L’obiezione di coscienza altro non è che, un rifiuto di sottostare a una normativa giuridica quando questa è in palese contrasto con i propri precetti morali e il proprio credo religioso, un norma in contrasto con una legge fondamentale della vita umana e pertanto inapplicabile per la coscienza del soggetto interessato. Una condizione che, per esempio, spesso è associata all’utilizzo delle armi. Il pacifista è rivolto verso il servizio civile piuttosto che armato. In Italia esiste un primato, bacchettato severamente dall’Europa: non solo il 70% del personale medico e non si dichiara obiettore di coscienza (con picchi dell’80-90% al SUD) ma ci sono tre nosocomi nelle Marche dove il personale obiettore raggiunge la totalità, esattamente il 100%. A detenere questo personale record sono le città di: Jesi, Fano e Fermo.

Naturalmente, sempre il comma 9 parla di revoca dell’obiezione di coscienza in caso di accertato pericolo di vita della donna. Ci sono, poi, casi emblematici che attestano come una norma del nostro ordinamento giuridico, così delicata, sia osteggiata come nel caso in cui ci si dovesse rifiutare di emettere uno scontrino fiscale in una bottega, per farla in barba allo Stato. Un fatto riportato dalle cronache: una dottoressa condannata a un anno di reclusione, in via definitiva dalla Corte di Cassazione di Trieste, per essersi rifiutata di visitare una paziente, venuta per un controllo post-intervento abortivo. In tal senso, sempre il comma 9 recita: “L’obiezione di coscienza esonera il personale sanitario ed esercente le attività ausiliarie dal compimento delle procedure dirette a determinare l’interruzione della gravidanza, e non dall’assistenza antecedente e conseguente all’intervento.” Continua a far discutere il caso del 2010 di Valentina, una giovane costretta ad abortire da sola, con il marito che tentava un’assistenza faidate, in un bagno del reparto di ginecologia del “Sandro Pertini” di Roma. In questo caso c’è stata una denuncia e un processo in corso di cui si attendono gli sviluppi.

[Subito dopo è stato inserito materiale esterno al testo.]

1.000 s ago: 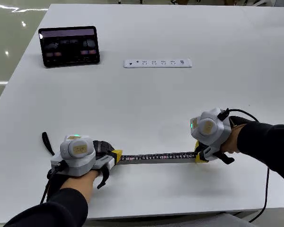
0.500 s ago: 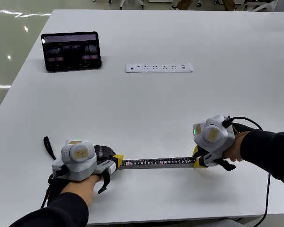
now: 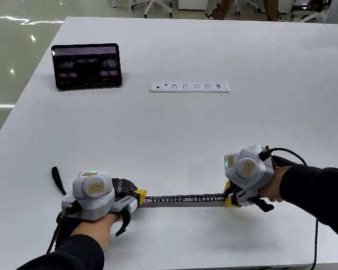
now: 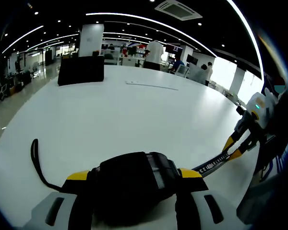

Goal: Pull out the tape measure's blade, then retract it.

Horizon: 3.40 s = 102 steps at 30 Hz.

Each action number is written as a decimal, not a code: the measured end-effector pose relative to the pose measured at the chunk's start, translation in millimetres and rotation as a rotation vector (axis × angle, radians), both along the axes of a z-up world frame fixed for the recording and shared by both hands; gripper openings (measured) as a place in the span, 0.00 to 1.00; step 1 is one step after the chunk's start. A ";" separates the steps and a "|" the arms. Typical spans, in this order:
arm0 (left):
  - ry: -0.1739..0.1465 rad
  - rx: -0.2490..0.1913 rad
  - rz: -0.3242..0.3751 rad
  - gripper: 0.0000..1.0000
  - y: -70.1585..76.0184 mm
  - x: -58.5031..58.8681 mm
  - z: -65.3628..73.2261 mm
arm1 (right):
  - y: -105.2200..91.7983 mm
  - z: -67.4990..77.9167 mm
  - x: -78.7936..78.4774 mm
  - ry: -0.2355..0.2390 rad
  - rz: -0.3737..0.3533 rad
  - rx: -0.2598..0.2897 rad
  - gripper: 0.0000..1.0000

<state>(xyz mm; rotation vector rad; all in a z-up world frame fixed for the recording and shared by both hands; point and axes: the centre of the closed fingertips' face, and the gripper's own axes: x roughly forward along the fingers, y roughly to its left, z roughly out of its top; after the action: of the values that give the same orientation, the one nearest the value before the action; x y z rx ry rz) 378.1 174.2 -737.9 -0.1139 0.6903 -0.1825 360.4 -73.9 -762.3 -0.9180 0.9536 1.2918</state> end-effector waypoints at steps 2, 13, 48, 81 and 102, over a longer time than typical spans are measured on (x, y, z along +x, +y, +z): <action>0.000 -0.002 0.000 0.66 -0.1 -0.1 0.1 | 2.4 -0.3 -0.6 -0.001 0.002 -0.002 0.11; 0.005 -0.005 -0.001 0.66 -0.7 0.0 -0.1 | 14.5 -1.6 -1.5 -0.002 -0.012 0.013 0.11; 0.011 -0.017 0.005 0.66 -0.8 0.5 -0.4 | 39.2 0.1 -0.5 -0.009 -0.047 0.063 0.11; 0.020 -0.033 0.014 0.66 -0.3 0.4 -0.2 | 77.3 -0.7 -1.0 -0.009 -0.046 0.112 0.11; 0.023 -0.048 0.018 0.65 0.0 1.0 -0.4 | 91.4 -0.4 -0.3 -0.005 -0.070 0.142 0.11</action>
<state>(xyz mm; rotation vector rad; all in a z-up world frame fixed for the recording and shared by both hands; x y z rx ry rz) 379.1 174.3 -738.3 -0.1685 0.7073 -0.1810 360.0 17.6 -762.8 -0.7713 0.8712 1.2799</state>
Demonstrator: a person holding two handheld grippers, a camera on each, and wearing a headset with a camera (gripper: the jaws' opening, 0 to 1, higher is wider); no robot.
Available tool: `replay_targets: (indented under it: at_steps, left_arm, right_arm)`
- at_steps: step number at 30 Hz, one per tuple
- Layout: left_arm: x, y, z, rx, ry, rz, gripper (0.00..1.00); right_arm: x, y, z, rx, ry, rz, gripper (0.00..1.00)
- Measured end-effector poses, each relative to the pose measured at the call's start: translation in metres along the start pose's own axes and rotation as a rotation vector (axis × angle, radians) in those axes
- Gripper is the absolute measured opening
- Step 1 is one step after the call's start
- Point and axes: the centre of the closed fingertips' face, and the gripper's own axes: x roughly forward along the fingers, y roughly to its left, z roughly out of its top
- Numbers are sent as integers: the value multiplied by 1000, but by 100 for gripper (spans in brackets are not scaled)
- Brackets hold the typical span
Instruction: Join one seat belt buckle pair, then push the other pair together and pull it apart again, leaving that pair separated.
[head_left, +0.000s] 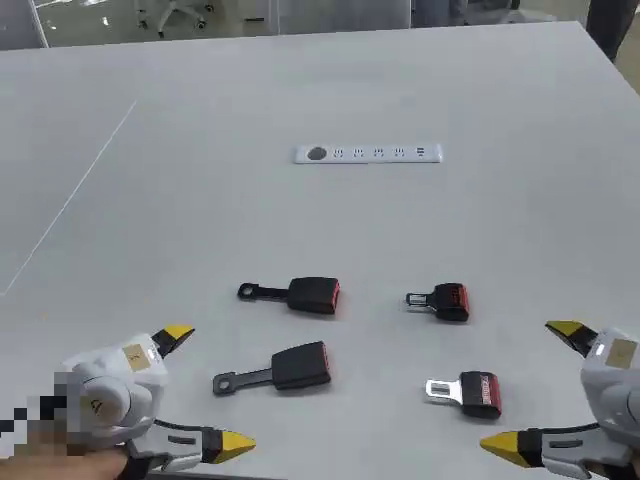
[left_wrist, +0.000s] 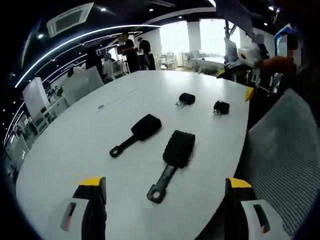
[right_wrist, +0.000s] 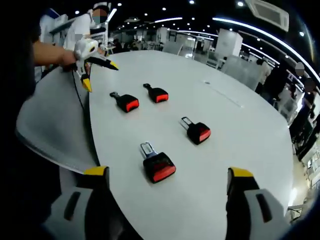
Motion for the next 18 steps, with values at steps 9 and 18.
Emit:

Dichiarazioni shock quelle della donna riportate dal quotidiano La Stampa: “Nessuno ci ha assistito nemmeno dopo aver chiesto aiuto più volte. Anzi a un certo punto sono entrati gli obiettori con il Vangelo in mano a dirci che commettevamo un crimine.” Nel 2014, Il peso della religione, in uno Stato che si dichiara laico, è così forte da poter interferire sulla volontà del cittadino? Così tanto da portarlo a non rispettare una legge di diritto? Così come avveniva nel Medioevo, quando il diritto naturale era l’unica legge? In Italia, i numeri parlano chiaro, c’è il rischio concreto di ripiombare proprio in quei secoli bui.